By: Anoop Bhat

Drums Are For Parade | website | facebook |   soundcloud |

SardoniS | websitefacebook | twitter | bandcamp |

Released on November 10, 2014 via Hypertension Records

I first listened to SardoniS in 2012. At the time, I had no idea what to expect from this Belgian two-piece, whose sophomore album cover gave off this distinctively traditional vibe. II was one helluva twister, the good kind of course. The kind that had an eager, teeth-rattling quality to it, a sort of a nuclear fission reaction raring to happen. The sheer command with which these Belgians belted out massive, thrash-tinged stoner jams had you scratching your head; for a two-piece Jesse and Roel pack quite a punch. In the same year they partnered with Tank86, and shortly after, with Eternal Elysium and then came the (frustrating) lull that lasted a good two years only broken by The Abyss Stares Back series of splits by Hypertension Records.
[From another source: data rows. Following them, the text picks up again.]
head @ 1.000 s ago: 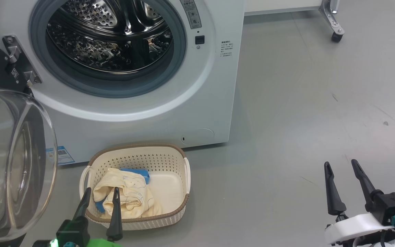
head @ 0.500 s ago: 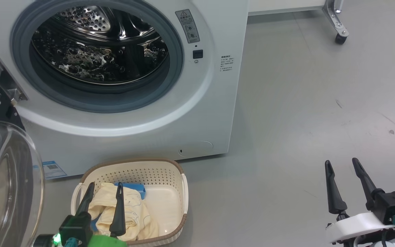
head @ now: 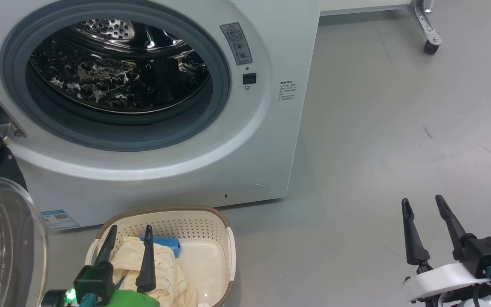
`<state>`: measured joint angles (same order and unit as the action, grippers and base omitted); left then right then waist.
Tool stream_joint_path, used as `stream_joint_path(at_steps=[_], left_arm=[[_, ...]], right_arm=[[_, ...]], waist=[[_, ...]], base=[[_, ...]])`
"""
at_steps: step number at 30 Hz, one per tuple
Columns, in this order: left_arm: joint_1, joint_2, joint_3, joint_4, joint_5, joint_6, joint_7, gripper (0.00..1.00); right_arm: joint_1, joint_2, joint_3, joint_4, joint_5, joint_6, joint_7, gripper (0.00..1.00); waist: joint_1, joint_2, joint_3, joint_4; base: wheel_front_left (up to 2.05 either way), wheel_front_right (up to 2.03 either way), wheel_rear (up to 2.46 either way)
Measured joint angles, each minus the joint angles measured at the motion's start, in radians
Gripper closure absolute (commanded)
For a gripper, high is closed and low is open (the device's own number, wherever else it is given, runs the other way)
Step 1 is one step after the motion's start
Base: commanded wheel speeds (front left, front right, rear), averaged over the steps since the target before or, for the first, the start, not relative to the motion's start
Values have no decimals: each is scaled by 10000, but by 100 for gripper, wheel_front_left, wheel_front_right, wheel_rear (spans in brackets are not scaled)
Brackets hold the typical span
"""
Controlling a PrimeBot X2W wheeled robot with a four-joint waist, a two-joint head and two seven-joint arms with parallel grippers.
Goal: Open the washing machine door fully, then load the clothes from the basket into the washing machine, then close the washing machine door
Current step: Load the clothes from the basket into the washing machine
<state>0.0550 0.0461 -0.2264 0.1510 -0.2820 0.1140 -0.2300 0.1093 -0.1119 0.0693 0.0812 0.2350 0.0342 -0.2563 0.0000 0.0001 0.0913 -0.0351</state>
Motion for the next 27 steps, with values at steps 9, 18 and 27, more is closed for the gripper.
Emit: stream_joint_path(at_steps=[9,18,27], left_arm=[[-190,-2,-10,334,-58,2,0,0],[-332,-4,-155,1080,-226,44,247,0],[-1131,-6,-627,2928,-694,46,993,0]], right_arm=[[-223,13,-12,-4,0,77,0,0],[-225,2,-33,-50,0,92,0,0],[-532,-84,27,-322,2,263,-2,0]], waist=[[0,0,204,14],[0,0,440,53],[0,0,1133,96]], base=[[26,-26,0],[1,-1,0],[0,0,0]])
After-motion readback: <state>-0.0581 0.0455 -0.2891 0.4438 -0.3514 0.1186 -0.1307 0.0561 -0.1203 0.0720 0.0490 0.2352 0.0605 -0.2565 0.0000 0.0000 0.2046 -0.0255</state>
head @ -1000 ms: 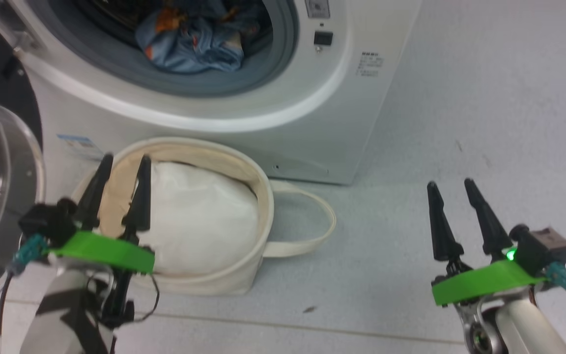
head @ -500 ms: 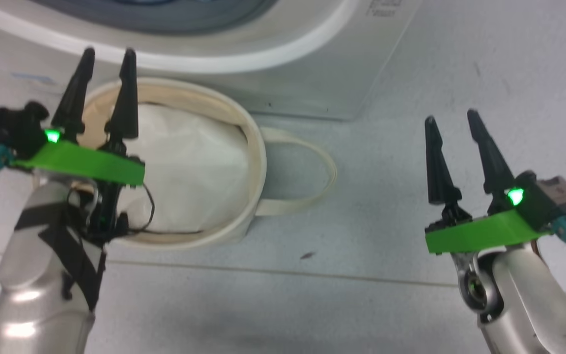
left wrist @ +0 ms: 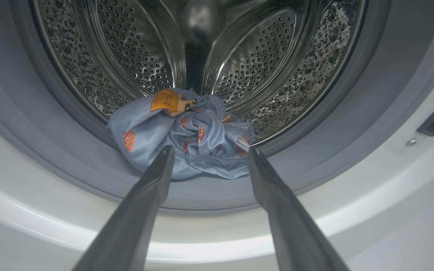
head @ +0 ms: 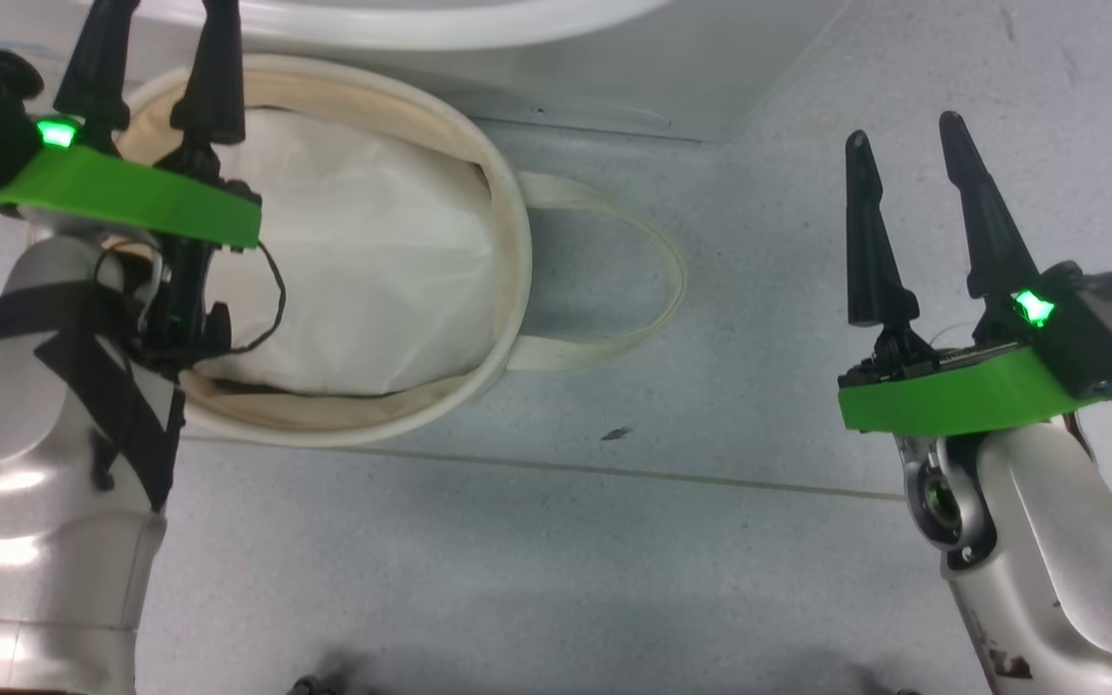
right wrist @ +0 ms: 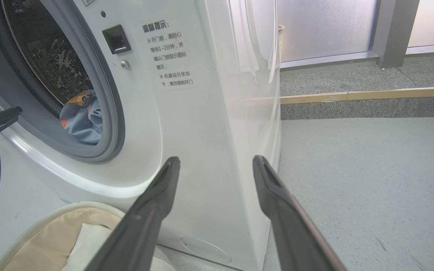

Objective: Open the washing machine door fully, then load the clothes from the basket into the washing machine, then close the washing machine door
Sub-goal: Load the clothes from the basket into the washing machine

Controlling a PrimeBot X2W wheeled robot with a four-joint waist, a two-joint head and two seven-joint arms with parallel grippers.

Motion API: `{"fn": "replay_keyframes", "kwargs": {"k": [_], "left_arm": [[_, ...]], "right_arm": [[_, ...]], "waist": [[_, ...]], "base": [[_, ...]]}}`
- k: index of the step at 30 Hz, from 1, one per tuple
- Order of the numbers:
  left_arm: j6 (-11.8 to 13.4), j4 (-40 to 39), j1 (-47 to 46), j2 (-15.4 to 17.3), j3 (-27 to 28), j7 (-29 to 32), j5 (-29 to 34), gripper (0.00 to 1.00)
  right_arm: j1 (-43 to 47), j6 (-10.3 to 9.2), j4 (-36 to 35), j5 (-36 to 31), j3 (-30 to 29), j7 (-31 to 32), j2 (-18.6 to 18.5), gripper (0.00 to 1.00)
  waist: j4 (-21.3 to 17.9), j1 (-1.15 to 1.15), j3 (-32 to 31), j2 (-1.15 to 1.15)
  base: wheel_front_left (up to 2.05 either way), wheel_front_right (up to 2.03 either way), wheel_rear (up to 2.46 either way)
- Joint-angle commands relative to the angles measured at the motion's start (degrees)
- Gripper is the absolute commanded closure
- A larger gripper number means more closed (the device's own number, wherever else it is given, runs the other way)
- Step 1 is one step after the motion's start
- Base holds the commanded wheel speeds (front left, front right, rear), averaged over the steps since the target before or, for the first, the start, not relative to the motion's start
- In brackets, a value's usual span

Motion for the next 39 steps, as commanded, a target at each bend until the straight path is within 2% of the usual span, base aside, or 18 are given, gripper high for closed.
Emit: {"fn": "replay_keyframes", "kwargs": {"k": [1,14,25,39], "left_arm": [[-0.3,-1.1,-1.0,2.6,1.2,-0.3,-0.6,0.0],[-0.3,-1.3,-5.5,2.8,-0.1,-0.3,-1.9,0.0],[-0.3,0.3,-8.9,2.8,-2.0,-0.3,-2.8,0.0],[-0.3,16.7,-21.0,6.0,-10.6,-0.3,-8.2,0.0]], "right_arm": [[0.2,0.02,-2.0,-0.7,1.0,-0.3,0.3,0.0],[-2.9,0.02,-3.1,-2.3,0.8,-0.3,0.2,0.0],[-3.6,0.02,-2.9,-2.6,1.0,-0.3,0.9,0.0],[-1.7,0.02,-3.8,-2.5,0.5,-0.3,2.7,0.0]], "waist": [[0.2,0.0,0.7,0.0],[1.4,0.0,6.5,0.0],[0.9,0.0,7.1,0.0],[-4.1,0.0,7.4,0.0]], "base": [[0.0,0.0,0.0],[0.0,0.0,0.0],[0.0,0.0,0.0],[0.0,0.0,0.0]]}}
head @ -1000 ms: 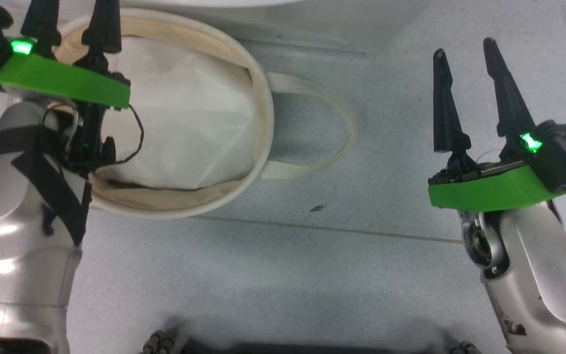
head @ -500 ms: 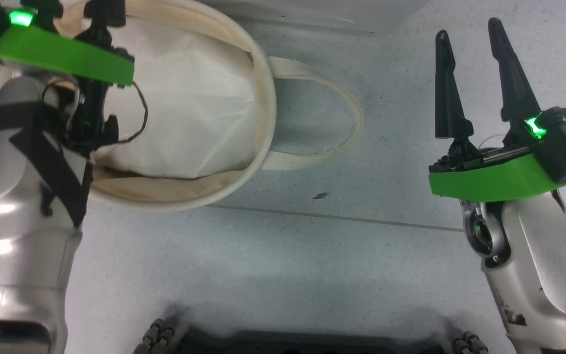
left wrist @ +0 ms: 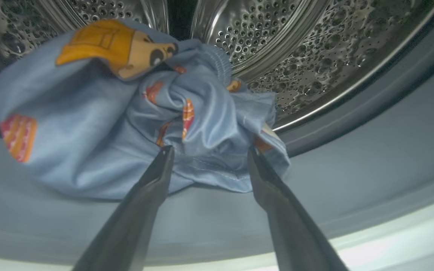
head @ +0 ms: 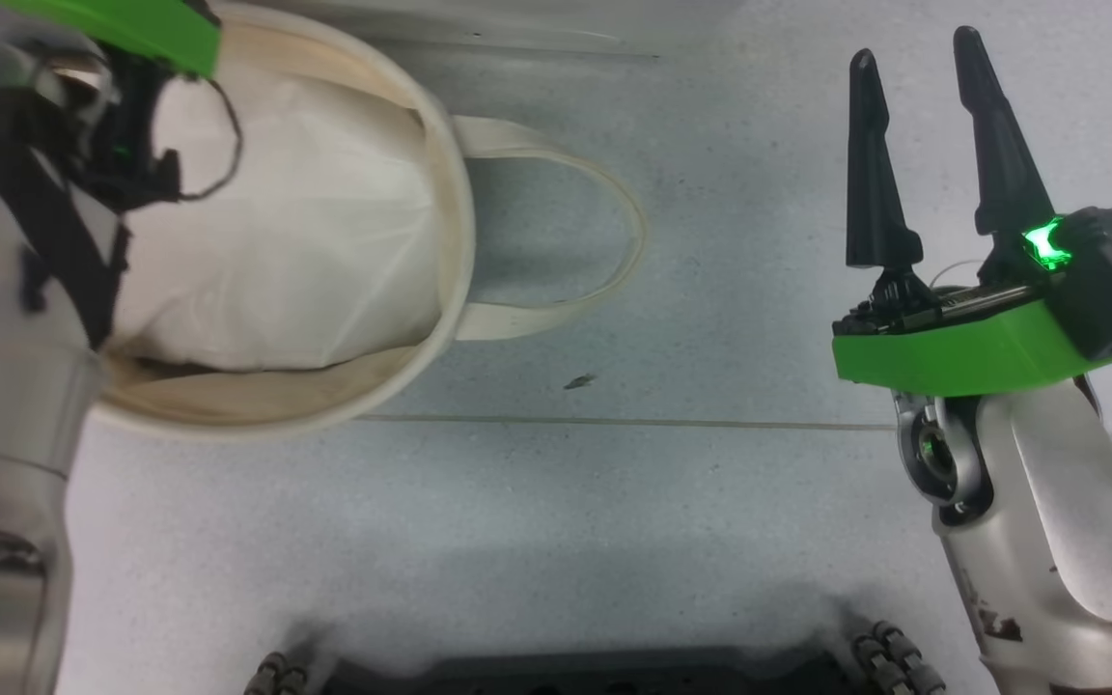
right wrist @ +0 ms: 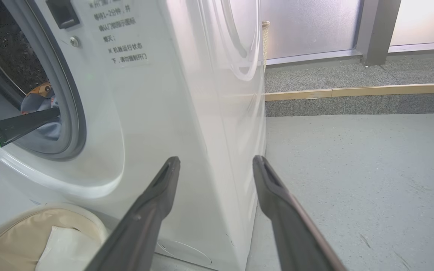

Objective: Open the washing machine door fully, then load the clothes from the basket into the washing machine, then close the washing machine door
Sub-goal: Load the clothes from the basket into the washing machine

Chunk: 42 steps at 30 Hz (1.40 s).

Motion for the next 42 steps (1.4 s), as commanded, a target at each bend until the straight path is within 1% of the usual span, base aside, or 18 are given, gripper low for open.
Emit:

Drums Are For Parades is an odd bunch. Also hailing from Belgium, it has managed to keep things interesting all along its career. No two studio outputs by the band have sounded the same. The band digs a variety of stuff and is not embarrassed to flaunt it.

Their side of the split starts rather adventurously with ‘Stacks’ – a song that demonstrates the band’s penchant for all things kraut, with the kind of elaborate, synth-driven soundscapes it conjures. The track is a motley assortment of ideas from earlier works of sequencer-based krautrock bands. It has the anxiety of a band like Kraftwerk coloured with the sunniness of some Stratosphere-era Tangerine Dream and some Hans Zimmer style cinematic set-pieces thrown in. ‘Ambulance Du Ciel’ is not your typical sludge song. It is not all-out bluesy nor is it the acerbic kind. With its leaden, almost-industrial delivery pinched with eerie pan-flute synth fills the song is a fresh take on sludge music. It is all there, the down tuned guitars, the grinding heaviness, the anguished vocals and yet it doesn’t seem typical. Oh and it all ends with a little xylophone piece.

The next song starts with this ‘On The Run’-like claustrophobic, pulsing synth bassline that then grows and slowly disintegrates into quieter sections. The song then meanders about rather aimlessly. My problem with ‘My Problematic Relationship With Death And Doom Metal’ is that it lasts for too long and it sounds just so removed from whatever that has been going on for the last 8 minutes. While their full-length, Master borrowed a huge deal from Melvins, Mastodon and even early-Soundgarden, they went all out avant-doom/sludge on this one. I do not think if this is their most focused work to date, but hey I found myself a fantastic new band.

Enter SardoniS.

These guys get right to business with ‘The Unknown’ – my favourite tune of the lot. They aren’t as punishing as I remember them to be, but they are bang-up groovy and one just can’t hate this. The guitar tone has a certain twang to it à la Clutch with some warm, tingly fuzziness peppered in.

Just when it begins to appear that the band has dropped their much lauded High on Fire influence and gone for a more Karma to Burn-brand of heavy hard rock (?), ‘Stirring the Undertow’ kicks in and changes that, proper SardoniS style. The band with their side of the split provide some quality light-hearted, no-frills, riff-heavy rock & roll and leave you with a smile. I loved it.

The split is a mixed bag of ideas where both the bands showcase a fresher side of themselves in their own ways. Long story short, The Abyss Stares Back #3 is a hit.